Locate the word "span" in the data below, then copy every line that holds it.
━━ AVAILABLE DATA ━━
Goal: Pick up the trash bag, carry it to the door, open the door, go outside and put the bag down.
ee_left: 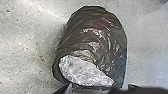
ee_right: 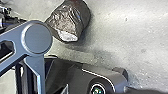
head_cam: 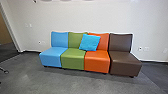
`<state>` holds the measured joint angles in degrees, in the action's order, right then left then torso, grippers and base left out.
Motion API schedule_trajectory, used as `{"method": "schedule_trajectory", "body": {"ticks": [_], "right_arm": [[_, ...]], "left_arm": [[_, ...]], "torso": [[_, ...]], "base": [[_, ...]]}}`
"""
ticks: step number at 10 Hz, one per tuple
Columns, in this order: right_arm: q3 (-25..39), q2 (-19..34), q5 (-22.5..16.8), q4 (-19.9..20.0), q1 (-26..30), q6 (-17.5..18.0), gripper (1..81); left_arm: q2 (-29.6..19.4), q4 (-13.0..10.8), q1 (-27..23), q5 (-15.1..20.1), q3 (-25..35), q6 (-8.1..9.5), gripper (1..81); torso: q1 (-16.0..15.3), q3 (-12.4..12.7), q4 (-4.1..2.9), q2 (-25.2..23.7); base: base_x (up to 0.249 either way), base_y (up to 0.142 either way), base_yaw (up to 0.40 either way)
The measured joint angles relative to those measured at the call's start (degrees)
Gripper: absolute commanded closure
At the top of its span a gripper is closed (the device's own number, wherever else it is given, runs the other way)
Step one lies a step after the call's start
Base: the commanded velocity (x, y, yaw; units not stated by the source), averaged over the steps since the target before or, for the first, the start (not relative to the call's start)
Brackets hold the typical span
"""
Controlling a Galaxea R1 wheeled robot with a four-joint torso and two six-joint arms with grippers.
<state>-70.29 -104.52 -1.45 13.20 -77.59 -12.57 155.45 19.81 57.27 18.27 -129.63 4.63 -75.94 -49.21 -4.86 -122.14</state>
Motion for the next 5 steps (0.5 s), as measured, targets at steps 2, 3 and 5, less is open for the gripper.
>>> {"method": "schedule_trajectory", "body": {"ticks": [2, 3, 5], "right_arm": [[2.88, 3.23, 0.0, 0.11, 1.11, 0.04, 1.0], [3.78, 4.46, 0.0, 0.11, 1.3, 0.15, 1.0], [4.67, 5.4, 0.02, 0.46, 1.57, 0.17, 1.0]], "left_arm": [[0.26, 0.06, -1.02, 0.13, -0.02, 0.02, 1.0], [0.74, 0.13, -1.87, 0.22, -0.05, 0.05, 1.0], [1.79, 1.6, -4.55, 1.6, -0.07, 0.13, 1.0]], "torso": [[-2.62, -3.83, 0.0, -4.11], [-3.65, -4.77, 0.0, -5.68], [-5.77, -5.55, 0.0, -9.05]], "base": [[0.0, 0.0, 0.0], [0.0, 0.0, 0.0], [0.0, 0.0, 0.0]]}}
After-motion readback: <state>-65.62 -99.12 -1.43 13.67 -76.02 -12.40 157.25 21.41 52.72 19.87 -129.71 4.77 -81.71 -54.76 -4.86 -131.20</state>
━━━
ANSWER AREA —
At the top of its span a gripper is closed (the device's own number, wherever else it is given, runs the other way)
Brackets hold the typical span

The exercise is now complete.